Federal Trade Commission Moves to Block DraftKings-FanDuel Merger
Posted on: June 19, 2017, 05:07h.
Last updated on: June 19, 2017, 05:22h.
The US government took first steps toward quashing a proposed merger between daily fantasy sports giants DraftKings and FanDuel, contending the transaction would create an illegal monopoly that controls 90 percent of the DFS market.
On Friday, the Federal Trade Commission, in conjunction with the Offices of the Attorneys General of California and Washington DC, filed a suit in federal district court to seek an injunction to halt the deal.
“We are disappointed by this decision and continue to believe that a merger is in the best interest of our players, our companies, our employees and the fantasy sports industry,” said DraftKings CEO Jason Robins and FanDuel CEO Nigel Eccles in a joint statement. “We are considering all our options at this time.”

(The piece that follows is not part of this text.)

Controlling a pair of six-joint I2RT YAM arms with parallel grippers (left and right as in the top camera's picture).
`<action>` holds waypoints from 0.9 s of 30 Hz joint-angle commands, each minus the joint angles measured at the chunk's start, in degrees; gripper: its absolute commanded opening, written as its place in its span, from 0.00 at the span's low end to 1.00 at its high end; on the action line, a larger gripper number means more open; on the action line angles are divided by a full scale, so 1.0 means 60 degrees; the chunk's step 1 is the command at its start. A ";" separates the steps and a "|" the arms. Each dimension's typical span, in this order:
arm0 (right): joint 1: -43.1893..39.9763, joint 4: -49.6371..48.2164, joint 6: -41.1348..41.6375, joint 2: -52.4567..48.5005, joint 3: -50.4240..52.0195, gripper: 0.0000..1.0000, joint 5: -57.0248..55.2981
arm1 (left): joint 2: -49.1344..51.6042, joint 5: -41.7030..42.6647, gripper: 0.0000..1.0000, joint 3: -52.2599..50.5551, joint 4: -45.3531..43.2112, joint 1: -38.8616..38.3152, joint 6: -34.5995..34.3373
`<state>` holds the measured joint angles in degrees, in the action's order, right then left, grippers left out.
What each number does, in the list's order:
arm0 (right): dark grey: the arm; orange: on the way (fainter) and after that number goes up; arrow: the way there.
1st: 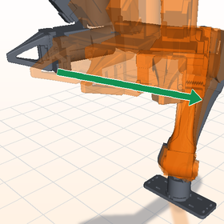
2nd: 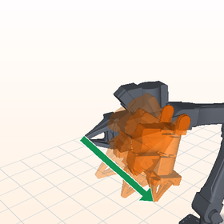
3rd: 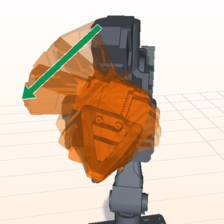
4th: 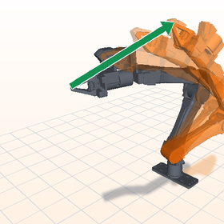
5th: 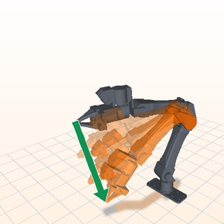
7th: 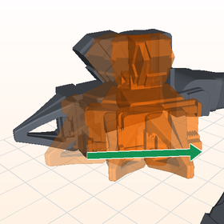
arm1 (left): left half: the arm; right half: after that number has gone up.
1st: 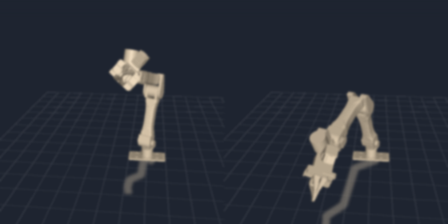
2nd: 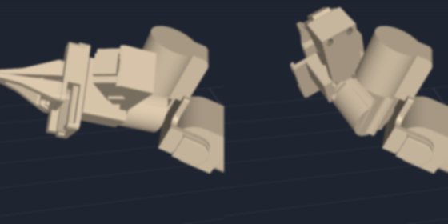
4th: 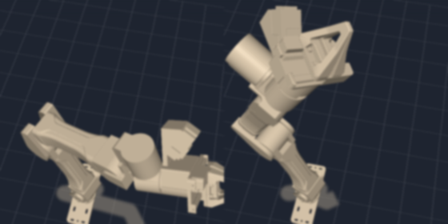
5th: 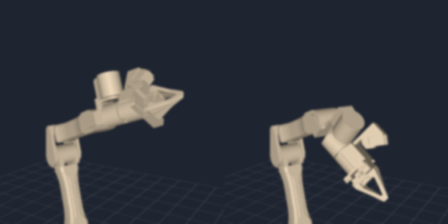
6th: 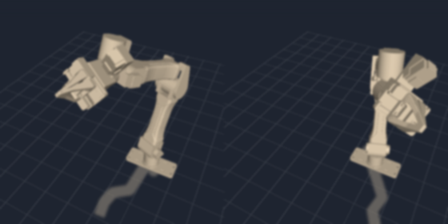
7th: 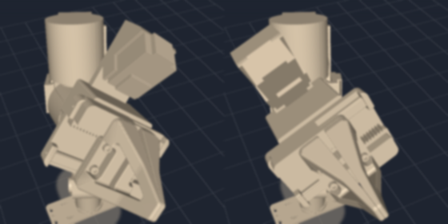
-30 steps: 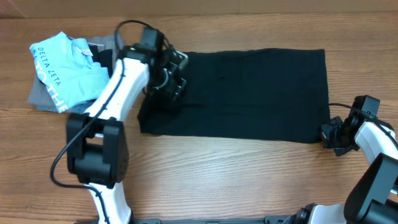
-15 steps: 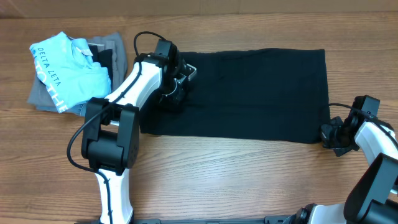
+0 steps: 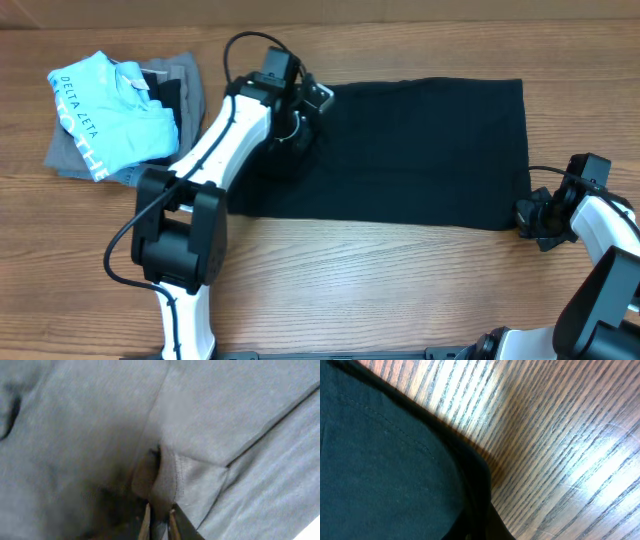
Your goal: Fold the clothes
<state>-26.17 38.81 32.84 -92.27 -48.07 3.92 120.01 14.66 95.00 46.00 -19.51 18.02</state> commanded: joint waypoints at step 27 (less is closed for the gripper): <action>-0.0051 0.0022 0.0066 0.0000 -0.0215 0.06 -0.0219 | -0.0138 -0.1453 0.86 0.0113 0.0284 0.0998 -0.1574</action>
<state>-26.17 39.05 32.84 -92.27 -48.07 3.77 120.01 -3.27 95.02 48.56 -17.87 10.41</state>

The FTC claims the deal as it was taking shape would violate Section 7 of the Clayton Act, which prohibits mergers and acquisitions that would in effect create a monopoly, and Section 5 of the FTC Act, which makes it illegal to engage in “unfair or deceptive acts or practices in or affecting commerce.”
Ultimately, the FTC refused to swallow DrafKings’ and FanDuel’s core argument that daily fantasy sports comprised just a small segment of the much wider fantasy sports market, dominated by the season-long variety.

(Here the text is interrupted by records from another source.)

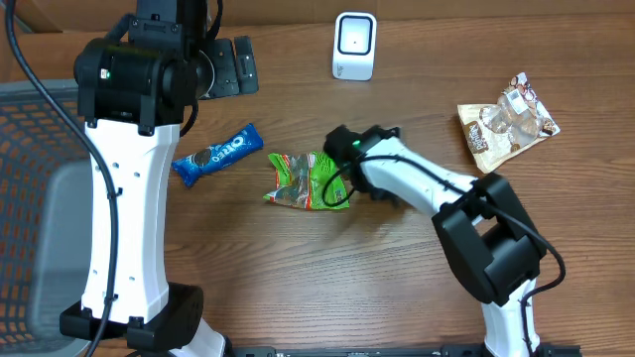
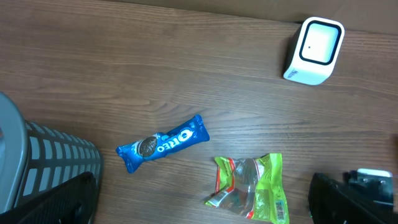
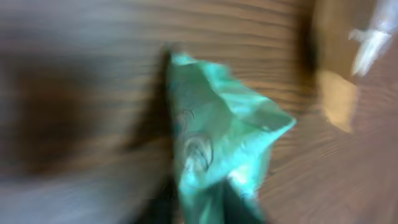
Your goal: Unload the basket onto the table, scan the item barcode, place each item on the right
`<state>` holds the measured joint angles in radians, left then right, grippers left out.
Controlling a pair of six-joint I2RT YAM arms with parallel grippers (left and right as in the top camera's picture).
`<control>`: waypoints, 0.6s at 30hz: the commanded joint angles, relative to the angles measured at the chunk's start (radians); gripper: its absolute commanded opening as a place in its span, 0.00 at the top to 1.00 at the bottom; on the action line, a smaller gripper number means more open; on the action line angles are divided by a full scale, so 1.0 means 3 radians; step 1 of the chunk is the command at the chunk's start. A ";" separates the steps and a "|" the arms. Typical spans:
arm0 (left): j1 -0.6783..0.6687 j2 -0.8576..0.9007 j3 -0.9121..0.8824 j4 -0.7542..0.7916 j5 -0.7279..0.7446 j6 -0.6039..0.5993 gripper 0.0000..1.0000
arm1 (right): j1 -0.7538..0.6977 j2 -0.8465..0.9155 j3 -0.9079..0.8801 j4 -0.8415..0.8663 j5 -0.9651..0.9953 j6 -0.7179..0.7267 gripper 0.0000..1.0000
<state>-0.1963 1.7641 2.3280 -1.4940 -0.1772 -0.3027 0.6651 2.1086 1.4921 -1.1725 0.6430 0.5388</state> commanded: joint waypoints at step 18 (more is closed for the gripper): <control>-0.0001 0.0004 -0.0006 0.0009 -0.0045 0.0064 0.00 | -0.0514 -0.0310 0.1111 -0.0398 -0.2417 -0.0971 0.36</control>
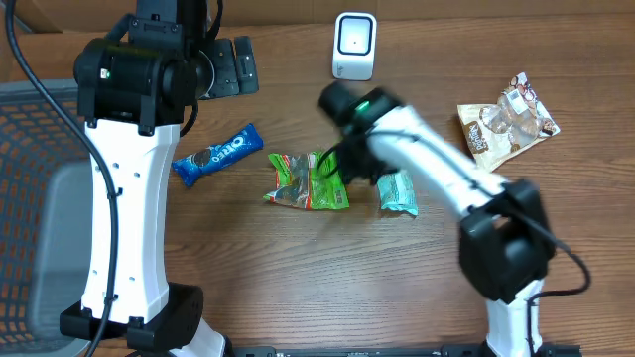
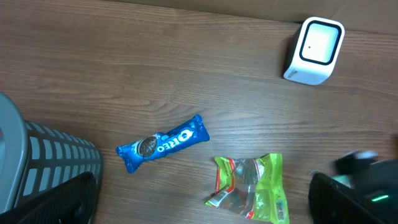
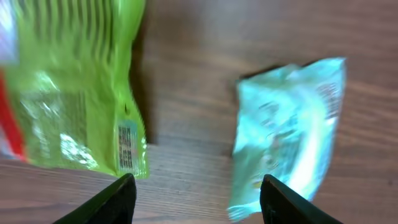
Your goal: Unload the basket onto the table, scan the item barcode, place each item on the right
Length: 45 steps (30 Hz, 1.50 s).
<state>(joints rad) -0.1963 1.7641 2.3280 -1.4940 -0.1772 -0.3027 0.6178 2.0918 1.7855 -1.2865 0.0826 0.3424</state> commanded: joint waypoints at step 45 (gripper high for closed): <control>-0.0001 0.0004 -0.0006 0.0009 -0.0045 0.0062 0.00 | -0.0971 -0.0263 -0.1820 0.1278 -0.1292 -0.0696 0.96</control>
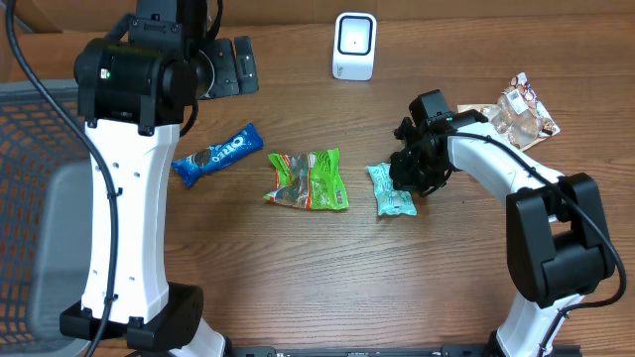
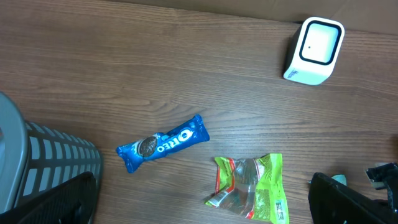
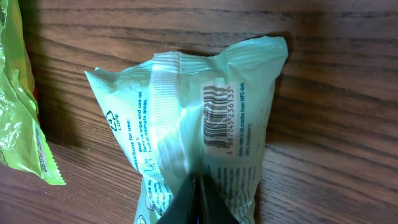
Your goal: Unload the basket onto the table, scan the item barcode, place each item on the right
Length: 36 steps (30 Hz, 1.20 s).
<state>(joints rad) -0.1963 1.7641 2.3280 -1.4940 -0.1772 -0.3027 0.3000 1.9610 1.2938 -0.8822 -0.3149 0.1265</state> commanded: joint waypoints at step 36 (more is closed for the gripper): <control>-0.0001 0.0004 -0.0006 0.0009 -0.0045 0.0062 0.00 | 0.0275 -0.0470 -0.0221 -0.0148 -0.0568 -0.0011 0.49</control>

The commission concluded that DFS consumers do not view season-long as a “meaningful substitute” for DFS.
“This merger would deprive customers of the substantial benefits of direct competition between DraftKings and FanDuel,” said Tad Lipsky, Acting Director of the FTC’s Bureau of Competition.
The FTC contends that neither new entrants in the DFS business, nor any future expansion by existing operators, would be likely to provide meaningful competition, as the two companies hold a combined 90 percent estimated market share.
DraftKings and FanDuel announced their intentions to merge last November, following months of speculation. As rivals, they spent an estimated $750 million attempting to out-market one another, according to ESPN, while offering a broadly similar product.
Meanwhile, both companies have struggled after experiencing initially explosive growth. Regulatory uncertainty and legal challenges have plagued the industry from late 2015 onward, and it is on that front where the two companies believe together they could wage the strongest fight.